INSTRUCTIONS FOR THE TASK:
Start at the line with "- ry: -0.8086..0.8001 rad" in the records below, stop at the line with "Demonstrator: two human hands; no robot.", and return every line in that span exactly, the two end lines included.

Dataset items:
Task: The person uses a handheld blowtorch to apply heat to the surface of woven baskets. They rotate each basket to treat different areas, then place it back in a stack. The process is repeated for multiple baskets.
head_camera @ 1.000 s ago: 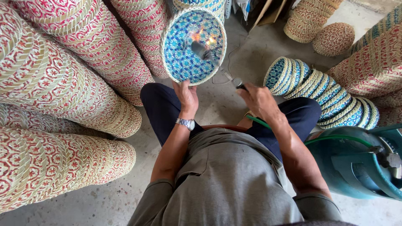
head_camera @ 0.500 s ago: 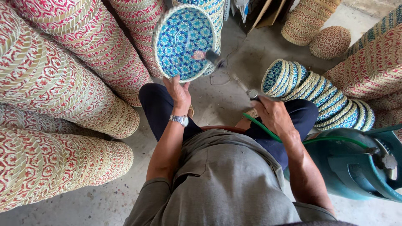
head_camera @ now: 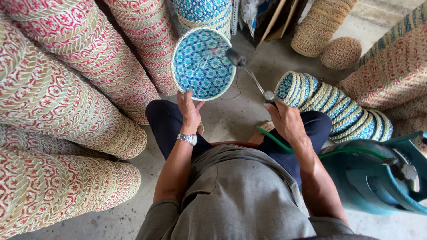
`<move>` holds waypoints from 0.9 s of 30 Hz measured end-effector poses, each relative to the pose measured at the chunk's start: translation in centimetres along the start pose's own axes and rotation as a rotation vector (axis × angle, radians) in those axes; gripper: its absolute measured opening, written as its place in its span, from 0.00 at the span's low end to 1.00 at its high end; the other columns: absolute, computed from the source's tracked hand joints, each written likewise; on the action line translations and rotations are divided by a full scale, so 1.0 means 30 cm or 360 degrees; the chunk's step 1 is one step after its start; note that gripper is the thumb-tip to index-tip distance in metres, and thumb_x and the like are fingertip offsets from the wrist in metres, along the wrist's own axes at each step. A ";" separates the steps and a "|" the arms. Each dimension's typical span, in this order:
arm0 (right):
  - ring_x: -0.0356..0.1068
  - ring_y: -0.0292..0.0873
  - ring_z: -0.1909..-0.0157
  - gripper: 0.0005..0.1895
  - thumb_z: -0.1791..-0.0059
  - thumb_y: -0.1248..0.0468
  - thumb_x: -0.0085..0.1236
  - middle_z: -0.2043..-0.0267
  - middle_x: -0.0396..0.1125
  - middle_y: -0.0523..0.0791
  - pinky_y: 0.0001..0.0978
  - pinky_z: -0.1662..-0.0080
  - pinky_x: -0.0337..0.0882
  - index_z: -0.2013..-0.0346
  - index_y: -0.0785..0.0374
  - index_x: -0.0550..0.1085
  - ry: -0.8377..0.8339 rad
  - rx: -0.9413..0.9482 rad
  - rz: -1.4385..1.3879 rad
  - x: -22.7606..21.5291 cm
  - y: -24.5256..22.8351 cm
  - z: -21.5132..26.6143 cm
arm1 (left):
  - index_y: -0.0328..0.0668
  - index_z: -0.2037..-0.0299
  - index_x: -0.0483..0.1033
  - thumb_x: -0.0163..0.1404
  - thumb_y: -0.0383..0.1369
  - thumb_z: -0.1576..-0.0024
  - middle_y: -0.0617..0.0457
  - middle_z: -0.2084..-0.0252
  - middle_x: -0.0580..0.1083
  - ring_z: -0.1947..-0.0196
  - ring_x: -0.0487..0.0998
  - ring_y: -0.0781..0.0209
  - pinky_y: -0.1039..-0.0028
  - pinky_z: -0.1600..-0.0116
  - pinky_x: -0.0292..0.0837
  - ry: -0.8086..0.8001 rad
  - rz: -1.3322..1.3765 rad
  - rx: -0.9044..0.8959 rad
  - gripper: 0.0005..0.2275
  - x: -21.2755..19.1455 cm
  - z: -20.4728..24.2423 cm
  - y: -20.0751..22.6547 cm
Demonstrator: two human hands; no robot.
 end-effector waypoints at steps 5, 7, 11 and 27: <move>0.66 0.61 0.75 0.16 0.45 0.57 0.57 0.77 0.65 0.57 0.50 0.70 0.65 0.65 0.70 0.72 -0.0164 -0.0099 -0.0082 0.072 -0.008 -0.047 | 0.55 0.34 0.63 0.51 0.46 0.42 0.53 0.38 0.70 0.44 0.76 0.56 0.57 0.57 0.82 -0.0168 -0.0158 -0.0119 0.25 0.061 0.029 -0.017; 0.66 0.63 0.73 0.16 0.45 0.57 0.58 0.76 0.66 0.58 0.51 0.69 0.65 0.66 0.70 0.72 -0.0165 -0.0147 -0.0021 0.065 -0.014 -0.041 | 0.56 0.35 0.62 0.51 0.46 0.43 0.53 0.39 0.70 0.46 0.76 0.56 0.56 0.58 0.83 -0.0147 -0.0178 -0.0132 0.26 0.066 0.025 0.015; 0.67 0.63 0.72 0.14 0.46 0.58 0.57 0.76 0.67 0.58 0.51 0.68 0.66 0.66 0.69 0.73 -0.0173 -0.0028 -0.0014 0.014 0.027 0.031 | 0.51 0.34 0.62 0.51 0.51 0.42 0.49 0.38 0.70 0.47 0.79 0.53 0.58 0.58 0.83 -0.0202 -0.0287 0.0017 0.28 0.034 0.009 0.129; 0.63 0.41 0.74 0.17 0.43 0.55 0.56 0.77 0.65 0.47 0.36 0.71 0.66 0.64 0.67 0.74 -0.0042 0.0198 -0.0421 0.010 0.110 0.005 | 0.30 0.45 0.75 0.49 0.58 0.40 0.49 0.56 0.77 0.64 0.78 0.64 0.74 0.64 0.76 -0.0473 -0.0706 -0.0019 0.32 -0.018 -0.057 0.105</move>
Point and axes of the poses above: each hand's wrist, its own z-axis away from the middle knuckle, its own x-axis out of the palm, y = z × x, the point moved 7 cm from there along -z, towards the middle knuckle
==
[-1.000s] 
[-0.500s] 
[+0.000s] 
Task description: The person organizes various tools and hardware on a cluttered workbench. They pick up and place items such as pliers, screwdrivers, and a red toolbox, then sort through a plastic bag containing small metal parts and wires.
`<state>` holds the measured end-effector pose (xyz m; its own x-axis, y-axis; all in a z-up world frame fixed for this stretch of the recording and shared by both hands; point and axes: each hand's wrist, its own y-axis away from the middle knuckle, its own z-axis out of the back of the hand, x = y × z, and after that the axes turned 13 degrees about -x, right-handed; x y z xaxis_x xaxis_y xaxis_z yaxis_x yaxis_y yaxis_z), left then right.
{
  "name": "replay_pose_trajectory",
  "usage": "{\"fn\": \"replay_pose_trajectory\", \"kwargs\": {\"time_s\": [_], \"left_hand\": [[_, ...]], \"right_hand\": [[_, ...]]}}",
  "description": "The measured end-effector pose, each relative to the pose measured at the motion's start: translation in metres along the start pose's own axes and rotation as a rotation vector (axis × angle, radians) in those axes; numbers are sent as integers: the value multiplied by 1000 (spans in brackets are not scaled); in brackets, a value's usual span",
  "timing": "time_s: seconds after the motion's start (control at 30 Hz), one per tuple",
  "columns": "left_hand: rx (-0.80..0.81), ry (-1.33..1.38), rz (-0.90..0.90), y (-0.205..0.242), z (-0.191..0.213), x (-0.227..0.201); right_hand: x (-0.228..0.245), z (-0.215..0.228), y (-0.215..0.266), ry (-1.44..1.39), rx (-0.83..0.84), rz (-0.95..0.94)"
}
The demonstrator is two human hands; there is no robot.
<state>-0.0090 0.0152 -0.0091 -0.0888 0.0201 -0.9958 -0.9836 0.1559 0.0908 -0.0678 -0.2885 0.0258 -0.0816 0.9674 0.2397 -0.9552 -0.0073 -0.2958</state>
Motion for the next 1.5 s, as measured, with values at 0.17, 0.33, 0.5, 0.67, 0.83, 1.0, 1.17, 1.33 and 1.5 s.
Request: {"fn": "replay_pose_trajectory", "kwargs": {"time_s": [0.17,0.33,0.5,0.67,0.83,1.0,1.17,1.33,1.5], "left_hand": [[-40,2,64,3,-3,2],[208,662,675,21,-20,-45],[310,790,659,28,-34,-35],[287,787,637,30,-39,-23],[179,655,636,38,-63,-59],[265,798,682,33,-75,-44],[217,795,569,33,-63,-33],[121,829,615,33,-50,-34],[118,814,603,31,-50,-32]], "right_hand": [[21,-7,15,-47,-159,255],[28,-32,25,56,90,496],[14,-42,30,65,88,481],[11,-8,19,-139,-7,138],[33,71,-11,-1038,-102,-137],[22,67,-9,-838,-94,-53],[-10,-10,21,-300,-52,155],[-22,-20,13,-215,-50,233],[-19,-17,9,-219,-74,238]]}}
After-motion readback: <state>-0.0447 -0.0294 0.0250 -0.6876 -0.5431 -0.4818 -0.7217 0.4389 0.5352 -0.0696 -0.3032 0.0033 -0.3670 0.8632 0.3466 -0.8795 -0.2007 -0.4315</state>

ANSWER TO THIS TASK:
  - ry: -0.8086..0.8001 rad
  - rz: -1.3322..1.3765 rad
  - rx: -0.9044..0.8959 rad
  - gripper: 0.0005..0.2275
  - x: -21.2755..19.1455 cm
  - z: -20.4728..24.2423 cm
  - y: -20.0751..22.6547 cm
Demonstrator: two human hands; no robot.

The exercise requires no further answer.